> [Problem to solve] Each line from the one containing "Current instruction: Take" to the end of the listing below must be retyped exactly, with no line left out and none added.

(Beginning of Given material)

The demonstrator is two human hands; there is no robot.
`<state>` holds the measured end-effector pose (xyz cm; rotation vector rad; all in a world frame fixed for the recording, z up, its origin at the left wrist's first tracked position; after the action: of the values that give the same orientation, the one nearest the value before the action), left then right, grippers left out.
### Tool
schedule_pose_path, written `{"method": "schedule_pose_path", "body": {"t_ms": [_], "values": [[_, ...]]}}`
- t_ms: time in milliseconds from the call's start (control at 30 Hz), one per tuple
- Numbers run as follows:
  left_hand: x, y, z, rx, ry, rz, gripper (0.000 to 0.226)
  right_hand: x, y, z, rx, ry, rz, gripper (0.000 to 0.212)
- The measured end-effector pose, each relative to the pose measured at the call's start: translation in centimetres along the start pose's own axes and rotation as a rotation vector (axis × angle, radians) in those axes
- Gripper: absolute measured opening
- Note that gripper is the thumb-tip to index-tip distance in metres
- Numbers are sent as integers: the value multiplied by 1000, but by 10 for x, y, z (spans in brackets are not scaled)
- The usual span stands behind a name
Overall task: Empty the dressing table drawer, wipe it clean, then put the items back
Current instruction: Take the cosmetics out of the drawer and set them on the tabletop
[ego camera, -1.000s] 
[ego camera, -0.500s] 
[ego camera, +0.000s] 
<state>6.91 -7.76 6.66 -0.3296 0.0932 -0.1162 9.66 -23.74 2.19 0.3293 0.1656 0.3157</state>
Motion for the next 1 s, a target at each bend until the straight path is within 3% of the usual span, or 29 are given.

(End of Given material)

> [Worked solution]
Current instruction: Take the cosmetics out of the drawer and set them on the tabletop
[ego camera, -1.000s] 
[ego camera, -0.500s] 
[ego camera, +0.000s] 
<state>6.91 -7.76 6.66 -0.3296 0.0932 -0.1162 9.66 -23.74 2.19 0.3293 0.1656 0.3157</state>
Motion for the next 1 s, a target at each bend until the straight path is within 3% of the usual span, or 29 are given.

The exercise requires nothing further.